我的代码中有这个矩阵计算需要很长时间才能运行。到目前为止,我能想到速度的唯一方法是使用foreach而不是for循环,但我觉得还有更多可以做的事情。有没有某种方法可以对事物进行矢量化或使用for循环的替代方法,而我却错过了?
谢谢!
require(foreach)
require(mvtnorm)
# some dummy input values
omega.input.jP <- matrix(rnorm(3000*5, 0.1, 0.1), 3000, 5)
nsteps.obs <- ncol(omega.input.jP)
sigma.j <- rnorm(3000, 0.02, 0.05)
rho1.j <- rnorm(3000, 0.8, 0.1)
rho2.j <- rnorm(3000, 0.05, 0.1)
y.lastobs <- 0.3
mu.input.jP <- matrix(NA, nrow(omega.input.jP), ncol(omega.input.jP))

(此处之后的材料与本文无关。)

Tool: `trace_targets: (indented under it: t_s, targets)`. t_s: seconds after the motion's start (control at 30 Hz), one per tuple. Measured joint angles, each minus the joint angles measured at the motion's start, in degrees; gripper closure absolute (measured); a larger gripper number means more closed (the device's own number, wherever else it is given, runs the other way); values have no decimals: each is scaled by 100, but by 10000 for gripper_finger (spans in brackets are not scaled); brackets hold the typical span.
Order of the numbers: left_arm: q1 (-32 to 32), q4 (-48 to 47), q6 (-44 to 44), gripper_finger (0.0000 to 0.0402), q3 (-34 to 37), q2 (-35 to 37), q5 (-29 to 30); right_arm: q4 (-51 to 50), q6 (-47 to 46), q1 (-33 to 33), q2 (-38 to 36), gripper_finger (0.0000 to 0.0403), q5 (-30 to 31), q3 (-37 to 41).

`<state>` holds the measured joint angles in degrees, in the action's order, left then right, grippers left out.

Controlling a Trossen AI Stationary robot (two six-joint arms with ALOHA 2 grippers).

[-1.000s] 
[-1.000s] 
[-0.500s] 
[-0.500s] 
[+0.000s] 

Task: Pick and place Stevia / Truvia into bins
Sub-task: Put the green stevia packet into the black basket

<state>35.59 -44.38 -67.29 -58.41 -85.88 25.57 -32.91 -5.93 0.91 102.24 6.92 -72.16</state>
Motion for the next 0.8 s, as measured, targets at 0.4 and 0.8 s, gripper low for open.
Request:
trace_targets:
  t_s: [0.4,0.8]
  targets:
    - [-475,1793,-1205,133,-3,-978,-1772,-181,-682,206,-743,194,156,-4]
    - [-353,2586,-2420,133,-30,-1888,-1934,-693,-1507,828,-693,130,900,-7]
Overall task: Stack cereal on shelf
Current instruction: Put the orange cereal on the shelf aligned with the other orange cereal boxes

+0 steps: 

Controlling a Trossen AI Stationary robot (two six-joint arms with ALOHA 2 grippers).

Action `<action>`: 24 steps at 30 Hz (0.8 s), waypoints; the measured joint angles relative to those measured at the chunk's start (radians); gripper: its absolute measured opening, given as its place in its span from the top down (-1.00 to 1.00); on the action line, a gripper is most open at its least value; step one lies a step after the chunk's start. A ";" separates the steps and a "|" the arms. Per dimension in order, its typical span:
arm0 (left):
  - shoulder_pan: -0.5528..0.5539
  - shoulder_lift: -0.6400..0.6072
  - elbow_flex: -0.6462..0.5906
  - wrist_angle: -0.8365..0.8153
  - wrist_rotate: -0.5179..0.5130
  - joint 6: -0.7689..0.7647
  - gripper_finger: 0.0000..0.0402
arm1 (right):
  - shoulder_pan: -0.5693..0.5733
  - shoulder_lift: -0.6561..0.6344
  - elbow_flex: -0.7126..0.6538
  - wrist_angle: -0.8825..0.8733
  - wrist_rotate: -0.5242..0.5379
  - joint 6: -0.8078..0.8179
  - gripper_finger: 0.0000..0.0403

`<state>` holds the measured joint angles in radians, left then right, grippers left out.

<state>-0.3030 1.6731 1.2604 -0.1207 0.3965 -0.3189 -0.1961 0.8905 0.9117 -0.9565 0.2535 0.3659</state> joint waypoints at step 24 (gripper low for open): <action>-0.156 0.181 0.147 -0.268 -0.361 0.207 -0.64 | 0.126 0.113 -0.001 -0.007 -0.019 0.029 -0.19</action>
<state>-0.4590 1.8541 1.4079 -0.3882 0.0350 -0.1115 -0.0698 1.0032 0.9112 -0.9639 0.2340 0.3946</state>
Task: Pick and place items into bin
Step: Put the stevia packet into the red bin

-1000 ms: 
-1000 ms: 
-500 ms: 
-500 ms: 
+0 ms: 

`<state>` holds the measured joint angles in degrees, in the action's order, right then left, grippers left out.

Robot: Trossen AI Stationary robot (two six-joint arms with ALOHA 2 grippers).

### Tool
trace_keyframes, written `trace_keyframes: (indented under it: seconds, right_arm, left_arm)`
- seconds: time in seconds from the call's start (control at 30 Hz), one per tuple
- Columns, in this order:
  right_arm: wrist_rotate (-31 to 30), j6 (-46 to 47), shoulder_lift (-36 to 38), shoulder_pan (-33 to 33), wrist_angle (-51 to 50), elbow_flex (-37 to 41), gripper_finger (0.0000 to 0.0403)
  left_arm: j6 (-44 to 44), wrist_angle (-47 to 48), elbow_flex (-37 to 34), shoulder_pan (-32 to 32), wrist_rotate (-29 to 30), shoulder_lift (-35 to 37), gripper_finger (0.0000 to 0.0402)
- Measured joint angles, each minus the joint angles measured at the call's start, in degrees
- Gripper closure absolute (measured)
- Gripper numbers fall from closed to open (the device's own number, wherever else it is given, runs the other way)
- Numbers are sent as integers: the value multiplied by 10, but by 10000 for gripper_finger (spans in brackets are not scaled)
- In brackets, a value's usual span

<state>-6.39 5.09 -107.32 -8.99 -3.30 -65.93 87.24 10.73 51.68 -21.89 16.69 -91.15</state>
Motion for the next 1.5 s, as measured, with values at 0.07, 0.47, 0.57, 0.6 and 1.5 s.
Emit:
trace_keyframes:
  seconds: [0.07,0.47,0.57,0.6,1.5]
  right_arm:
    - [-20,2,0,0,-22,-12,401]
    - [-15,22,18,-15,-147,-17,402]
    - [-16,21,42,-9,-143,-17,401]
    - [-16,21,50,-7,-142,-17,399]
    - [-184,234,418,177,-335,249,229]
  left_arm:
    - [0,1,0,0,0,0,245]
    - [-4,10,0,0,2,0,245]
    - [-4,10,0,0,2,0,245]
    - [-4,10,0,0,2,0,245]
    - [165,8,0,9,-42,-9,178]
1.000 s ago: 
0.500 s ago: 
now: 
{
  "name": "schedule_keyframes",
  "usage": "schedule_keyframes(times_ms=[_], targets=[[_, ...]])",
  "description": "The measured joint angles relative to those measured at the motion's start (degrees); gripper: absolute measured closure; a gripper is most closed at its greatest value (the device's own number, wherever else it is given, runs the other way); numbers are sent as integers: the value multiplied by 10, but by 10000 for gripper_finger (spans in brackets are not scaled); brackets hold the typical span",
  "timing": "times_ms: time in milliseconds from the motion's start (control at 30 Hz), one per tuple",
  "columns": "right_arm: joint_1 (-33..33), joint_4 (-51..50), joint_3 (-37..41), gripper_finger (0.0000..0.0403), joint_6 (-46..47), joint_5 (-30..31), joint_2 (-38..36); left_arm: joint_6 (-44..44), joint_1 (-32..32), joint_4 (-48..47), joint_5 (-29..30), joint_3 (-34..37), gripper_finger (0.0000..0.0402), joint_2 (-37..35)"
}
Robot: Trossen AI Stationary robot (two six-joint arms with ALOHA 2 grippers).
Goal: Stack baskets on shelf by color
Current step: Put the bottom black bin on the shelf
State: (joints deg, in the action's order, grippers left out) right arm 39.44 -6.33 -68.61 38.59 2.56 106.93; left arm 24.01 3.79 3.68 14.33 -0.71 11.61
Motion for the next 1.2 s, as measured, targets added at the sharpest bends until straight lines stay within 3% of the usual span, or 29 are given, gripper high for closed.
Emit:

# note: j is an index denoting sample number (here there are 3000 samples in total, and P denotes the time step (5 time steps here)
mu.input.jP <- foreach (j = 1:nrow(mu.input.jP), .combine = "rbind") %do% {
omega <- omega.input.jP[j, ]
Sigma.mu <- GetSigmaMu(nsteps = nsteps.obs, sigma_ar = sigma.j[j], rho1 = rho1.j[j], rho2 = rho2.j[j])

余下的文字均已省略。